Well after that episode my life has never ever been the same. I woke up the next morning and was still feeling very very odd. I was gettting dr/dp. My whole world changed. Months after still not feeling right I went from doctor to doctor. After several doctors and To my surprise i was diagnosed with LYME DISEASE. What happenend was i first got lyme disease when i was 13 but didnt recieve an adaquate dose of antibiotics to kill it. The disease grew more and more going into my brain. I believe that the whole bizarre incident with the mj brought up an tramatic episode of when i was having the sleep walking thing when i was a child. The whole episode was so traumatic though that it must have brought the lyme out of my system. Months before i smoked i was allready getting small feelings of dr but did not know what it was. i think smoking the mj brought out my lyme disease full blown.
Lyme disease symptoms also include dr/dp. But they dont ever classify it as derealization. I never heard of it untill recently. Symptoms from lyme included feeling foggy..I felt that but nothing matched the description of what i felt like dr. this was my worst symtom and always has been.
So i have been through alot with my disease including huge courses of iv antibiotics. I got better but always feel a little foggy even when im in remission. Ive had several relapses and was even enrolled in a lyme study at nyc colombia universtity. I got into that study out of thousands of others with lyme disease because my history was so bad with it.
well the reason im here is i still experience dr. almost everyday i still feel foggy. I have a scale for my dr. normally it is around 3..When my anxiety is up my dr goes up big time. I find it worse when i go out to malls or supermarkets. Places with very bright lights and lots of people. I find it least when watching a movie.if it is a 10 that is when i go completley numb like when i smoked the weed but without the delay feeling. This only happened a couple of times. When it goes code red though i feel as if i completley lose touch of all reality. Well I def. cope with it very well. people dont even know i have it.
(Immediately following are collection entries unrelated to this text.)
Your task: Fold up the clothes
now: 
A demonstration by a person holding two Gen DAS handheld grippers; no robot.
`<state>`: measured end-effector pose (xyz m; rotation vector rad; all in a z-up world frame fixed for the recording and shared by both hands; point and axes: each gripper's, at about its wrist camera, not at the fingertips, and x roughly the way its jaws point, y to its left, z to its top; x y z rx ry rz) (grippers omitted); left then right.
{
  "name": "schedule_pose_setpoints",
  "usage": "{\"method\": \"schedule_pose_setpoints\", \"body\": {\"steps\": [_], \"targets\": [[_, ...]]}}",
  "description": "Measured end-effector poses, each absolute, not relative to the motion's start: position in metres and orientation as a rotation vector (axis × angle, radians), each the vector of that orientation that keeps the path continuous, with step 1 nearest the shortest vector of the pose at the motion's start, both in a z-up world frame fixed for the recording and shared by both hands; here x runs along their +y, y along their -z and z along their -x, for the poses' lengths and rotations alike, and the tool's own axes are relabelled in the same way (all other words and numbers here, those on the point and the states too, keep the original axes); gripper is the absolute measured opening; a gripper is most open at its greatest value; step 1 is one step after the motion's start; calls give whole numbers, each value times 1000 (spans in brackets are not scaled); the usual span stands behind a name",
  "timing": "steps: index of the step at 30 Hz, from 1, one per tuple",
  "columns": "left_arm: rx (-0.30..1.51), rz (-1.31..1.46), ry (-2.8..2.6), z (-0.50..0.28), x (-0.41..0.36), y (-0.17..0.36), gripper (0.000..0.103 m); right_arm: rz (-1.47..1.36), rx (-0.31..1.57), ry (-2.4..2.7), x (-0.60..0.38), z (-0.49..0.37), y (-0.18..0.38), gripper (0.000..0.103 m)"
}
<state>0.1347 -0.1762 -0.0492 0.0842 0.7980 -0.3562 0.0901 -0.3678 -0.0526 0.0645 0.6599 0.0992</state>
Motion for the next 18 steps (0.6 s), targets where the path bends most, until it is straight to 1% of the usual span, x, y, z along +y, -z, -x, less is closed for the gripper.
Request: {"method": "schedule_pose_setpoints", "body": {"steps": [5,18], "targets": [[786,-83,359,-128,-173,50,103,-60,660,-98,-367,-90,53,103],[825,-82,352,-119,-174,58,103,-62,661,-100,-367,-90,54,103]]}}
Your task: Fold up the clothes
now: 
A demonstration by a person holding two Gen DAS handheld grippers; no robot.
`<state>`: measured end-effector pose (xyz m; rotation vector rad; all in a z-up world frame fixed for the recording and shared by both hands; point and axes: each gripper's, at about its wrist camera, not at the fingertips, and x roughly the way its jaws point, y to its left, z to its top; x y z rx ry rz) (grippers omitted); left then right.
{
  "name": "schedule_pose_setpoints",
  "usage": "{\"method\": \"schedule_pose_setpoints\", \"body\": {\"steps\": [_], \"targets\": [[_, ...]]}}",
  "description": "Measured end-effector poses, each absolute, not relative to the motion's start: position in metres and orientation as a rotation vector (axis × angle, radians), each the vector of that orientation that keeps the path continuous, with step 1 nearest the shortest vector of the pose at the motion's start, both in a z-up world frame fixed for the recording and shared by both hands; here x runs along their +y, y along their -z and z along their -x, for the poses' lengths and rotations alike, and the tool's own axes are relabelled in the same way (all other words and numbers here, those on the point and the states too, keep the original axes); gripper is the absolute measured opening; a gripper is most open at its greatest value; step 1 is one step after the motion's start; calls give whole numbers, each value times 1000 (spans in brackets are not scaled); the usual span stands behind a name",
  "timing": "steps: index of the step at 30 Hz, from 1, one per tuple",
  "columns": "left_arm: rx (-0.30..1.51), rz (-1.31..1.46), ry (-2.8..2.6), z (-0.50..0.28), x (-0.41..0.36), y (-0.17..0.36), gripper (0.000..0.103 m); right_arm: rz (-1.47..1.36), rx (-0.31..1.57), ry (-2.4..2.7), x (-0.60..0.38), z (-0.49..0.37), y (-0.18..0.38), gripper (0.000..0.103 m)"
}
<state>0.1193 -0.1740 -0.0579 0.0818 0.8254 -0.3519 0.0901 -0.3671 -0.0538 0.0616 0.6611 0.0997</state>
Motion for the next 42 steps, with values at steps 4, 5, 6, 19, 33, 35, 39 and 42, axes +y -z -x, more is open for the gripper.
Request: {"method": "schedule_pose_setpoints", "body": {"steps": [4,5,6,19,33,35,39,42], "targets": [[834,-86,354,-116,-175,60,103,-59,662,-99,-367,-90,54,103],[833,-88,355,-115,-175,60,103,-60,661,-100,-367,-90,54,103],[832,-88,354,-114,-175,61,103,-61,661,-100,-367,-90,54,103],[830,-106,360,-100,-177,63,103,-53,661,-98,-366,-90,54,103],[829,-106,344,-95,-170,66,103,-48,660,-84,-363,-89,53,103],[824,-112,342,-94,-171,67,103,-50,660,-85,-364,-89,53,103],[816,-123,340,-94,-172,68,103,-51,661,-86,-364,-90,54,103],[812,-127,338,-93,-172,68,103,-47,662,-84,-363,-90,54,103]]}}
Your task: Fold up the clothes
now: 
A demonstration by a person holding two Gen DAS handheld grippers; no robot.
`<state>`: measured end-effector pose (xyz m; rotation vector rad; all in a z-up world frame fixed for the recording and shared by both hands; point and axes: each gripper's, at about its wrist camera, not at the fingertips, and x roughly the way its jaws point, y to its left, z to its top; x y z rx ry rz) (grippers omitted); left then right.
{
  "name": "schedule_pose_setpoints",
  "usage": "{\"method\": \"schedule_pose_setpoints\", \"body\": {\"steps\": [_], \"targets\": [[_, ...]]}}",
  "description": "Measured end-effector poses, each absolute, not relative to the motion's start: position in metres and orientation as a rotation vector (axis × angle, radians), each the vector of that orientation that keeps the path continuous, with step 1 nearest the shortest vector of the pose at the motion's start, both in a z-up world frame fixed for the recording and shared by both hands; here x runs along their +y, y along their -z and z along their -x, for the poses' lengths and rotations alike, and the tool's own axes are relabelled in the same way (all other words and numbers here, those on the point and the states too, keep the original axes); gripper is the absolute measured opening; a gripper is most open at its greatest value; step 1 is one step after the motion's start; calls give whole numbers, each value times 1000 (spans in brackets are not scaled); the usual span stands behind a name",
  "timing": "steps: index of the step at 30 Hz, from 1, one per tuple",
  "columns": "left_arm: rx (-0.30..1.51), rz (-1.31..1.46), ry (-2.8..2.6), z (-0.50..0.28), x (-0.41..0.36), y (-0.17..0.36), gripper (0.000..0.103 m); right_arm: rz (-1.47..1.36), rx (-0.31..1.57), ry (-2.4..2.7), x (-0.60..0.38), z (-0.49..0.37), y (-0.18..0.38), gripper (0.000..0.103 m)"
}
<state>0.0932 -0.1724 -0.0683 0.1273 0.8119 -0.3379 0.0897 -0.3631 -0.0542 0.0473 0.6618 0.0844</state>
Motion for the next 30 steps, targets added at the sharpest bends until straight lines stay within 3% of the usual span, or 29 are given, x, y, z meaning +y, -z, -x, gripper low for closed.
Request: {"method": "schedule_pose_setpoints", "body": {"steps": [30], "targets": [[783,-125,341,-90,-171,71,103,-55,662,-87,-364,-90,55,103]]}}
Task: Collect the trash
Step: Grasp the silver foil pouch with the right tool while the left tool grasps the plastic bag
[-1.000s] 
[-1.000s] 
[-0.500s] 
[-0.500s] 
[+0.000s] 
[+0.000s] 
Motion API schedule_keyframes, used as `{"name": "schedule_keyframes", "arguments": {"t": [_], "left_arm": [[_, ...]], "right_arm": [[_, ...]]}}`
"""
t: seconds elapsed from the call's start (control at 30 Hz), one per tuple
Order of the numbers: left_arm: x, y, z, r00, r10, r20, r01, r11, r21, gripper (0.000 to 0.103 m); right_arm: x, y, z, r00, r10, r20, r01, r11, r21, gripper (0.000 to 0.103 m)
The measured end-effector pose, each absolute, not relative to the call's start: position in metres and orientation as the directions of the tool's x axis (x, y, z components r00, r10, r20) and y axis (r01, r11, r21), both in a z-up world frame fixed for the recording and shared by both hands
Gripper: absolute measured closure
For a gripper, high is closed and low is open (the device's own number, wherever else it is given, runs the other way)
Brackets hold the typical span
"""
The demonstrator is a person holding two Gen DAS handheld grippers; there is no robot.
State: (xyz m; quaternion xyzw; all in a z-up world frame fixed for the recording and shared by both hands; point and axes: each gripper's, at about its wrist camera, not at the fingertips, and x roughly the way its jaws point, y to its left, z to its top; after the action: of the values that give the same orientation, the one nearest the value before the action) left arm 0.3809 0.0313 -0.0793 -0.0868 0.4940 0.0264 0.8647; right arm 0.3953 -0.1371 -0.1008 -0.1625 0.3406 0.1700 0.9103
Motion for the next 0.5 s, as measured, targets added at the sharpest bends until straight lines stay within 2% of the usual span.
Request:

Ive learned to live with it but i wish i could just be completley clear. I want to help people on these forums and i hope people can help me. WE need to be here for eachother. The world is real..we are real...it is just a feeling ..we have to learn to over come it..
I have also been on a ssri for years now. Im currently on lexapro 20 mg. i tried zoloft, and celexa. I take alot of vitamins..(around 30 aday) i go to alternative medicing theropies and get vitamin c drips. And when needed i take valiums.
So i am extremely happy i found this sight because for 10 years i didnt even know the name of what my worst symptom was. i would always tell eveyone that i feel LOST. or spaced out..always saying that things just dont feel real ..like im living in a dream. I never knew i was experiencing derealization.